N Engl J Med. 1992 Oct 29;327(18):1253-9. doi: 10.1056/NEJM199210293271801.
In Alzheimer's disease, there is a marked decline in the function of cholinergic neurons in the brain. However, studies of treatment with cholinesterase inhibitors have produced conflicting results. We conducted a multicenter trial to evaluate whether the cholinesterase inhibitor tacrine (1,2,3,4-tetrahydro-9-acridinamine monohydrochloride monohydrate) could improve cognition in patients with Alzheimer's disease.
Of 632 eligible patients with probable Alzheimer's disease, 215 improved while receiving tacrine during a preliminary crossover phase to determine responsiveness and the best dose. The 215 patients were randomly assigned to receive either placebo or their best dose of tacrine (10 or 20 mg four times a day) in a six-week, double-blind trial. The primary measures of efficacy were the cognitive subscale of the Alzheimer's Disease Assessment Scale and the Clinical Global Impression of Change scale; the secondary measures included the Mini-Mental State Examination and the assessment of the activities of daily living.
At the end of the six-week trial, the patients receiving tacrine had a mean adjusted cognitive-subscale score of 30.3 (Alzheimer's Disease Assessment Scale) as compared with 32.7 in patients receiving placebo. This represents a smaller decline (by 2.4 points) in cognitive performance in the tacrine group (P < 0.001). There were no differences between the groups in their global-rating scores. The tacrine group had a significantly smaller decline in the activities of daily living. The results of the Mini-Mental State Examination favored tacrine, but the differences were small and not statistically significant (a score of 16.0 with tacrine vs. 15.3 with placebo; P = 0.08). Gastrointestinal symptoms, elevation of aminotransferase levels, and headache were the most frequent side effects; all could be reversed by reducing the dose or discontinuing treatment.

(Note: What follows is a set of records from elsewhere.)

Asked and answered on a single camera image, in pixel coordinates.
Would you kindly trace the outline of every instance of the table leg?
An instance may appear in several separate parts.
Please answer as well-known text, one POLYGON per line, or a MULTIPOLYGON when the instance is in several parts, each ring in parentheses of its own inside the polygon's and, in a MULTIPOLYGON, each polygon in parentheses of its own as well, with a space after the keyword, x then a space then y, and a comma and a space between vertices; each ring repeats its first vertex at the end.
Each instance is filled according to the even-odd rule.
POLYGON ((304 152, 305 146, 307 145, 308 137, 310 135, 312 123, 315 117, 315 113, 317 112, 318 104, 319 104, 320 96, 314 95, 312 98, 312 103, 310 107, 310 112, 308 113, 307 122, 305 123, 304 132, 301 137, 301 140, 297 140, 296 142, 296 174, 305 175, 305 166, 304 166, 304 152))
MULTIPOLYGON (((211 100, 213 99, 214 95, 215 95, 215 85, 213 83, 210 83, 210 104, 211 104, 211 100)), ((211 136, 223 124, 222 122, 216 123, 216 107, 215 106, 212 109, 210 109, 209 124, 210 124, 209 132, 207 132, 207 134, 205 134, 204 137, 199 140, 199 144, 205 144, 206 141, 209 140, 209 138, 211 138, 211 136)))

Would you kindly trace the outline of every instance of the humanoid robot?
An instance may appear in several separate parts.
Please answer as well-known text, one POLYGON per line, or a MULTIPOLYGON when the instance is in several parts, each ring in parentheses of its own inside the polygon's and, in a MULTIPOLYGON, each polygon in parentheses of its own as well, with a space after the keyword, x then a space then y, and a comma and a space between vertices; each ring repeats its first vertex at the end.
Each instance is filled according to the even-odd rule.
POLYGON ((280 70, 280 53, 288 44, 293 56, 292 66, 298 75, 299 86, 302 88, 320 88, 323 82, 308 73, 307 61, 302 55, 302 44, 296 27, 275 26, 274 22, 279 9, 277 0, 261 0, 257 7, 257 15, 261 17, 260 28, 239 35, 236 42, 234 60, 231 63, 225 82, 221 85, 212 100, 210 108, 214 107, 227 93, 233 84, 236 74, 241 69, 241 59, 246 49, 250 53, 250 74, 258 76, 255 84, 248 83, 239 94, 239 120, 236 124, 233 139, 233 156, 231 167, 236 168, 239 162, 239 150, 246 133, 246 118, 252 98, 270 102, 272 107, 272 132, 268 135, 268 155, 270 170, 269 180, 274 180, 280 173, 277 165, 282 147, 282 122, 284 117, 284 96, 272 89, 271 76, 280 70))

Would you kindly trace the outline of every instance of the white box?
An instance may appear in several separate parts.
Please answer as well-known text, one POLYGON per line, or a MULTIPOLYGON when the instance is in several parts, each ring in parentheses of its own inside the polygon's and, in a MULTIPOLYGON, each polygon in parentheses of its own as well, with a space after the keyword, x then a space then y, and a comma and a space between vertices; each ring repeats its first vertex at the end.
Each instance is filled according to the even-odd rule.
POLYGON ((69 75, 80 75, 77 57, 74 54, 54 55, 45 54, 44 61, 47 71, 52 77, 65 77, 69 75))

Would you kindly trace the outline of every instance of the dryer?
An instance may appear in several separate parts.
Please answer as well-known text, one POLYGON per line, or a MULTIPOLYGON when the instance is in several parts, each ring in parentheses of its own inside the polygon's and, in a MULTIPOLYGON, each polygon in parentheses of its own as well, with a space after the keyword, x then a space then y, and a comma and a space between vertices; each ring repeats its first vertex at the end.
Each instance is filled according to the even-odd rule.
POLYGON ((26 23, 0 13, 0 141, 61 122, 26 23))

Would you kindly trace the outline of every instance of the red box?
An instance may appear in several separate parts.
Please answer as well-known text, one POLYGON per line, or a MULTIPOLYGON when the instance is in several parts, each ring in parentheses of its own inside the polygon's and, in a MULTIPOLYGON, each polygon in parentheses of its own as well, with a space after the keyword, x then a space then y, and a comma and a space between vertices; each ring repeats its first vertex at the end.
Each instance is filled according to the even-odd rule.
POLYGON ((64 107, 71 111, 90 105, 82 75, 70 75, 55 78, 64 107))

In this short-term study in patients with Alzheimer's disease who were selected for apparent responsiveness to tacrine, treatment with tacrine resulted in a statistically significant reduction in the decline of cognitive function, although this reduction was not large enough to be detected by the study physicians' global assessments of the patients.
在阿尔茨海默病中,大脑胆碱能神经元功能显著下降。然而,胆碱酯酶抑制剂治疗的研究结果相互矛盾。我们进行了一项多中心试验,以评估胆碱酯酶抑制剂他克林(1,2,3,4 - 四氢 - 9 - 吖啶胺一水合盐酸盐)是否能改善阿尔茨海默病患者的认知功能。

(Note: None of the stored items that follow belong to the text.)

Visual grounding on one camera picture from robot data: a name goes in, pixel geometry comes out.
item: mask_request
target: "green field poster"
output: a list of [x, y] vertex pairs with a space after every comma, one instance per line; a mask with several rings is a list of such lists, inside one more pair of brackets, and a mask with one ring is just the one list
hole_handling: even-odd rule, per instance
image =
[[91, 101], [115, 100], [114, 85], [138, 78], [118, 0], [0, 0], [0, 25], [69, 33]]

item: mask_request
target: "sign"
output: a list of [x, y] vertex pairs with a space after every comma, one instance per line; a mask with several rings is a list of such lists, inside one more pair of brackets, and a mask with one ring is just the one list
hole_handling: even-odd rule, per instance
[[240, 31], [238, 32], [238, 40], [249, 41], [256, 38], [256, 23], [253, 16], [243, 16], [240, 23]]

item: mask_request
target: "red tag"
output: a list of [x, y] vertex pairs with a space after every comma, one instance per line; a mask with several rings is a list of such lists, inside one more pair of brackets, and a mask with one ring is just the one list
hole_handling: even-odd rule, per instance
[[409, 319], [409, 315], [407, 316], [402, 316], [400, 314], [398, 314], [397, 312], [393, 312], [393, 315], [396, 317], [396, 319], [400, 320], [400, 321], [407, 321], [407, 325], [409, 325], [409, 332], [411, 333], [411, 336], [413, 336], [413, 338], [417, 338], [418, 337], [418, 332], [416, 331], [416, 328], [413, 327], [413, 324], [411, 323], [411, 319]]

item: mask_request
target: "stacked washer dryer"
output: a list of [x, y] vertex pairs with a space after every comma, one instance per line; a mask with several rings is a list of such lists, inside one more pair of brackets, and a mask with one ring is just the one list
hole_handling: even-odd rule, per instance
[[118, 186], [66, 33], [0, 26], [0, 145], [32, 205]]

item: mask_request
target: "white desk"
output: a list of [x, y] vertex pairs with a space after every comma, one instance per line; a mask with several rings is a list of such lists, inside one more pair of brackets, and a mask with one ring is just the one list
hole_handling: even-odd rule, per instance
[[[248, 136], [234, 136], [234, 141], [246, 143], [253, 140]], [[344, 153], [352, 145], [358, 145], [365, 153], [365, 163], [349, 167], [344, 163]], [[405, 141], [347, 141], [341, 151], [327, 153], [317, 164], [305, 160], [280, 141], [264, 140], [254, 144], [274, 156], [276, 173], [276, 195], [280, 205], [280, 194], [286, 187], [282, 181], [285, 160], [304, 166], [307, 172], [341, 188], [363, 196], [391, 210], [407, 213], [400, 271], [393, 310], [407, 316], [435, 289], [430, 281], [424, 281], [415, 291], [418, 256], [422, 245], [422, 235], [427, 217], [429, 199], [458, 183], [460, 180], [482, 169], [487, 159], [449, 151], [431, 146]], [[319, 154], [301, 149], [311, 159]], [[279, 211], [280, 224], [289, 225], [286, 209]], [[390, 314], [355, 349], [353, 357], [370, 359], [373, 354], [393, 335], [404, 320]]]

在632例可能患有阿尔茨海默病的合格患者中,215例在初步交叉阶段接受他克林治疗时病情有所改善,该阶段用于确定反应性和最佳剂量。在一项为期六周的双盲试验中,将这215例患者随机分配接受安慰剂或其最佳剂量的他克林(每日4次,每次10或20毫克)。疗效的主要指标是阿尔茨海默病评估量表的认知子量表和临床总体印象变化量表;次要指标包括简易精神状态检查表和日常生活活动评估。
在为期六周的试验结束时,接受他克林治疗的患者的平均调整后认知子量表得分(阿尔茨海默病评估量表)为30.3,而接受安慰剂治疗的患者为32.7。这表明他克林组的认知表现下降幅度较小(减少2.4分)(P < 0.001)。两组的总体评分没有差异。他克林组日常生活活动的下降幅度明显较小。简易精神状态检查表的结果有利于他克林,但差异较小且无统计学意义(他克林组得分为16.0,安慰剂组为15.3;P = 0.08)。胃肠道症状、转氨酶水平升高和头痛是最常见的副作用;所有这些副作用都可以通过减少剂量或停止治疗来逆转。
在这项针对对他克林有明显反应的阿尔茨海默病患者的短期研究中,他克林治疗导致认知功能下降在统计学上显著降低,尽管这种降低幅度不足以被研究医生对患者的总体评估所察觉。